What is the difference between the Node value constructor in the first example, and the actual tuple in the second example? i.e. Node a (Tree a) (Tree a) vs. (a, Tree a, Tree a) (aside from just the syntax)?

Under the hood, is Node a (Tree a) (Tree a) just a different syntax for a 3-tuple of the appropriate types at each position?

I know that you can partially apply a value constructor, such as Node 5 which will have type: (Node 5) :: Num a => Tree a -> Tree a -> Tree a

You sort of can partially apply a tuple too, using (,,) as a function ... but this doesn't know about the potential types for the un-bound entries, such as:

Prelude> :t (,,) 5
(,,) 5 :: Num a => b -> c -> (a, b, c)

unless, I guess, you explicitly declare a type with ::.

Aside from syntactical specialties like this, plus this last example of the type scoping, is there a material difference between whatever a "value constructor" thing actually is in Haskell, versus a tuple used to store positional values of the same types are the value constructor's arguments?

ely
  • 63,678
  • 30
  • 130
  • 206

2 Answers2

16

Well, coneptually there indeed is no difference and in fact other languages (OCaml, Elm) present tagged unions exactly that way - i.e., tags over tuples or first class records (which Haskell lacks). I personally consider this to be a design flaw in Haskell.

There are some practical differences though:

  1. Laziness. Haskell's tuples are lazy and you can't change that. You can however mark constructor fields as strict:

    data Tree a = EmptyTree | Node !a !(Tree a) !(Tree a)
    
  2. Memory footprint and performance. Circumventing intermediate types reduces the footprint and raises the performance. You can read more about it in this fine answer.

    You can also mark the strict fields with the the UNPACK pragma to reduce the footprint even further. Alternatively you can use the -funbox-strict-fields compiler option. Concerning the last one, I simply prefer to have it on by default in all my projects. See the Hasql's Cabal file for example.


Considering the stated above, if it's a lazy type that you're looking for, then the following snippets should compile to the same thing:

data Tree a = EmptyTree | Node a (Tree a) (Tree a)

data Tree a = EmptyTree | Node {-# UNPACK #-} !(a, Tree a, Tree a)

So I guess you can say that it's possible to use tuples to store lazy fields of a constructor without a penalty.
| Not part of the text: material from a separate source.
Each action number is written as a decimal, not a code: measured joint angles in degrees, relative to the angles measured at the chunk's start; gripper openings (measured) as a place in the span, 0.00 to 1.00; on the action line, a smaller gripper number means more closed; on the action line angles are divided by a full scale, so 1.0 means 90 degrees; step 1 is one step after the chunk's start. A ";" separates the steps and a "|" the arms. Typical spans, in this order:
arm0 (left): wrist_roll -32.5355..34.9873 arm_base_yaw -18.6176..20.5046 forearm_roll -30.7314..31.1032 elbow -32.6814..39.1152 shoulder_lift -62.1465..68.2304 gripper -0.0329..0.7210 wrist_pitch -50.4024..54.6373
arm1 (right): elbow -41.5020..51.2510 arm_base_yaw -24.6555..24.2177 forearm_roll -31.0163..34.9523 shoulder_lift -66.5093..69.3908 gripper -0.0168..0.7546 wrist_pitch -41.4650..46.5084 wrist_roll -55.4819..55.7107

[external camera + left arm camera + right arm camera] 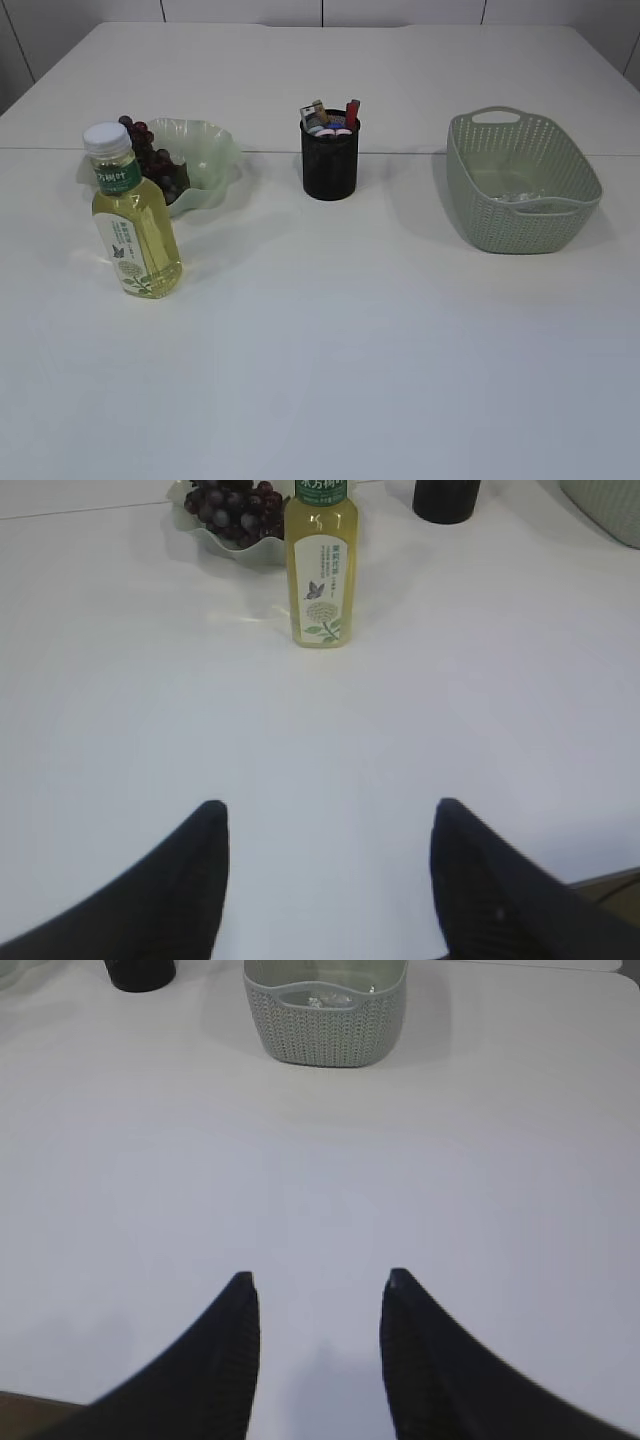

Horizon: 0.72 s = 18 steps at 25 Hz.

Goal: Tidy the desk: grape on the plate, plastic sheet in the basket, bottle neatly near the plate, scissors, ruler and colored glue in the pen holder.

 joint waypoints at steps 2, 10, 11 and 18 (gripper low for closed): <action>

Though it should be mentioned that this pattern is kinda unconventional in the Haskell's community.

If it's the strict type and footprint reduction that you're after, then there's no other way than to denormalize your tuples directly into constructor fields.

Community
  • 1
  • 1
Nikita Volkov
  • 41,289
  • 10
  • 85
  • 162
  • Based on point 2, it seems that the introduction of a data type (as opposed to functions that work off of a tuple convention) is mostly for the semantics it introduces for consumers of the module: a way to organize thinking and reading of the code. If the performance hit for this isn't large (which I presume is almost always, given the ubiquity of creating data types in Haskell) then this extra semantic gain wins out. But if something is very performance critical, or if it's a private part of a module that few consumers should need, then it's good to err on the side of tuple conventions? – ely Dec 15 '14 at 02:46
  • When I say "tuple convention" I mean functions designed to work on a tuple that is not otherwise named or used in a data type. I say it this way because (and I might be confused about this) it looks like you can't have a recursive data type made purely from `tuple` without using either the `data` or `newtype` keywords, which would then hit those memory considerations, right? – ely Dec 15 '14 at 02:48
  • `newtype` is a compile-time only concept and gets erased during compilation. Unlike `data` it introduces no memory overhead over the type it wraps. The updates to my answer should explain the rest. – Nikita Volkov Dec 15 '14 at 03:02
  • @prpl.mnky.dshwshr There's no reason to prefer tuples to custom data types for performance reasons. `data CustomTuple a b c = CustomTuple a b c` will have identical representation (in GHC at least) to `(a, b, c)`. Try compiling and running `main = print (unsafeCoerce (CustomTuple "hi" 32 True) :: (String, Integer, Bool))` to verify this claim (though compiling is important -- runhaskell and ghci will not work here). – Daniel Wagner Dec 16 '14 at 01:57
  • @DanielWagner What about recursion within tuples. It seems like you can only achieve that through the value constructor approach. You can't give a sharthand type synonym like `Foo` to a tuple on the right hand side which has `Foo` in it. (Or maybe you can with some kind of mutual recursion?) – ely Dec 16 '14 at 12:39
  • @prpl.mnky.dshwshr Correct, there are reasons to prefer custom data types over tuples. I claimed *only* that there are no reasons to prefer tuples over custom data types for performance. – Daniel Wagner Dec 16 '14 at 17:22
11

They're what's called isomorphic, meaning "to have the same shape". You can write something like

data Option a = None | Some a

And this is isomorphic to

data Maybe a = Nothing | Just a

meaning that you can write two functions

f :: Maybe a -> Option a
g :: Option a -> Maybe a

Such that f . g == id == g . f for all possible inputs. We can then say that (,,) is a data constructor isomorphic to the constructor

data Triple a b c = Triple a b c

Because you can write

f :: (a, b, c) -> Triple a b c
f (a, b, c) = Triple a b c

g :: Triple a b c -> (a, b, c)
g (Triple a b c) = (a, b, c)

And Node as a constructor is a special case of Triple, namely Triple a (Tree a) (Tree a). In fact, you could even go so far as to say that your definition of Tree could be written as

newtype Tree' a = Tree' (Maybe (a, Tree' a, Tree' a))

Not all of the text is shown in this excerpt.